I saw a few issue reports on empty output but at least they got Writing an output file message.

My environment was HPC being summarized here:

OS

LSB Version:    :core-4.1-amd64:core-4.1-noarch
Distributor ID: RedHatEnterprise
Description:    Red Hat Enterprise Linux release 8.9 (Ootpa)
Release:        8.9
Codename:       Ootpa

pySCENIC version:

Singularity> pyscenic -h
usage: pyscenic [-h] {grn,add_cor,ctx,aucell} ...

Single-Cell rEgulatory Network Inference and Clustering (0.12.1+0.gce41b61.dirty)

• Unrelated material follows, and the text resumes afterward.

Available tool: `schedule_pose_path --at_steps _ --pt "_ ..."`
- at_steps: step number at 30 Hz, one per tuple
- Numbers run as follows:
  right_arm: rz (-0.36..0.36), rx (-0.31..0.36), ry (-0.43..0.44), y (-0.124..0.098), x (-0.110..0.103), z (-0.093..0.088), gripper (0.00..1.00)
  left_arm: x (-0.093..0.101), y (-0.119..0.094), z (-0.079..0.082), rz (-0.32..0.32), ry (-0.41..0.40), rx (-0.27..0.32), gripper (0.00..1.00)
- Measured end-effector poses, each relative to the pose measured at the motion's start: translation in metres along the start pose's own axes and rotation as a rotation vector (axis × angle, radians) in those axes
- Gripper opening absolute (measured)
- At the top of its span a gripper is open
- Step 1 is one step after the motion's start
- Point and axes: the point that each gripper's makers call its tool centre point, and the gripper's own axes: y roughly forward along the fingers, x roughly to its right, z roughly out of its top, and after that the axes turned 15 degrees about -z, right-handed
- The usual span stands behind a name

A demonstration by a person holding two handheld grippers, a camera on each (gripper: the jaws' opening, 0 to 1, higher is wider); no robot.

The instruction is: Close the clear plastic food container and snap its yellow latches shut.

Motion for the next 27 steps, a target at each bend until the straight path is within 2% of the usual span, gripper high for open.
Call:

Installation method: singularity build aertslab-pyscenic-0.12.1.sif docker://aertslab/pyscenic:0.12.1
Run environment: CLI in singularity
Package versions: singularity-ce version 4.0.1

I think my CLI code is relatively straightforward. I've been also trying with R and python but none of them are successful. I would like to get some hints or suggestions. Thank you very much for your time!

The text was updated successfully, but these errors were encountered:

ghuls · 2024-02-14T09:29:37Z

How much memory did you assign to the job? Try lowering the number of workers.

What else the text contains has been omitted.